• PROBLEM TO WORK ON
Keep only the lines of the listing that include the word "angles", and copy them.

• SOURCE MATERIAL
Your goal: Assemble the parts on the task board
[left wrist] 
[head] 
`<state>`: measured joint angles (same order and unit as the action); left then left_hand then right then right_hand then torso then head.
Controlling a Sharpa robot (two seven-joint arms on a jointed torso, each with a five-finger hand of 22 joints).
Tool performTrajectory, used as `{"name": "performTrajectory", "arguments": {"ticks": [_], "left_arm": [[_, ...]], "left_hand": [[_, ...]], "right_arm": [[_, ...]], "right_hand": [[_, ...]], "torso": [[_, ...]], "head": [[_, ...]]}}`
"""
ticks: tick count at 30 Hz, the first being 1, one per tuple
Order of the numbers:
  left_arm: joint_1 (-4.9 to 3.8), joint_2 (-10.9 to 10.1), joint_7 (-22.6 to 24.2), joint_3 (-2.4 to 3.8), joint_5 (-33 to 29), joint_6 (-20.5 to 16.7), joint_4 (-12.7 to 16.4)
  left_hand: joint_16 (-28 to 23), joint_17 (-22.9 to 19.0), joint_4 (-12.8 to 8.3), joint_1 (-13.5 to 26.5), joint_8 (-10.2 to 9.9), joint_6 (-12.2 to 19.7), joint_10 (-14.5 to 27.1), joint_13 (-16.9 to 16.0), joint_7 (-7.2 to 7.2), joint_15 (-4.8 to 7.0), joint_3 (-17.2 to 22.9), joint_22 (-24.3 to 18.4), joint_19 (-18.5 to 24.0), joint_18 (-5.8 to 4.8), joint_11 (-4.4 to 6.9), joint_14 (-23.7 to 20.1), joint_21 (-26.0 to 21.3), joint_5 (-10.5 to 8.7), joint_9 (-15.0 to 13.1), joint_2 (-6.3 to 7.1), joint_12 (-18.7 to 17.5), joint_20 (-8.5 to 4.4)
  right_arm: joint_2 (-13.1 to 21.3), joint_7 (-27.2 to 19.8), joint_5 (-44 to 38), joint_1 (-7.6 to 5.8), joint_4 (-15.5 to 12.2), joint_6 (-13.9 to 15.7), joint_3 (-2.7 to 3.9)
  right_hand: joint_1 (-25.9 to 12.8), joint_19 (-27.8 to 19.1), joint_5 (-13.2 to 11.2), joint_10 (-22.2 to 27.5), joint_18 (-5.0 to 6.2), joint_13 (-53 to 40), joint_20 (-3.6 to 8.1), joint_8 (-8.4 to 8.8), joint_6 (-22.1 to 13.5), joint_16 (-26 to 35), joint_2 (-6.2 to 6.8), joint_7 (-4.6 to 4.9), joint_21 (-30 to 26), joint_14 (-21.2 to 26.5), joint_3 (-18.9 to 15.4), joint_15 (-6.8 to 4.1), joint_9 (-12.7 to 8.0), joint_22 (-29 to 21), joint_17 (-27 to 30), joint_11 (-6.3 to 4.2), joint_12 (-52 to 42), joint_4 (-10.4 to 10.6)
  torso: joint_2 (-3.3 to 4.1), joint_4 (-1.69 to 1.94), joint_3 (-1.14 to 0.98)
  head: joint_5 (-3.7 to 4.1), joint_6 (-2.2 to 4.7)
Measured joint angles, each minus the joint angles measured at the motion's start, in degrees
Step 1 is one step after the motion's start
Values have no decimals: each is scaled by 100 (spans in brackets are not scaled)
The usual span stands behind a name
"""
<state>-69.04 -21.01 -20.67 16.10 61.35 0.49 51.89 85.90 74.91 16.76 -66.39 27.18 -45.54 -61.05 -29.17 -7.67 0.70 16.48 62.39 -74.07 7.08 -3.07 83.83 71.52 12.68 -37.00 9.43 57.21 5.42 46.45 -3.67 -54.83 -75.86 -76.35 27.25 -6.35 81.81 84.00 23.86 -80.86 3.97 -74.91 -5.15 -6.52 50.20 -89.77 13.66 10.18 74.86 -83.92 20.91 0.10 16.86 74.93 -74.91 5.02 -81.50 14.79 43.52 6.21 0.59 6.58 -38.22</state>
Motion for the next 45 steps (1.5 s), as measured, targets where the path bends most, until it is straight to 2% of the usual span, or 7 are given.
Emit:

• SOLUTION TO THE EXERCISE
`<state>`: measured joint angles (same order and unit as the action); left then left_hand then right then right_hand then torso then head.
Measured joint angles, each minus the joint angles measured at the motion's start, in degrees

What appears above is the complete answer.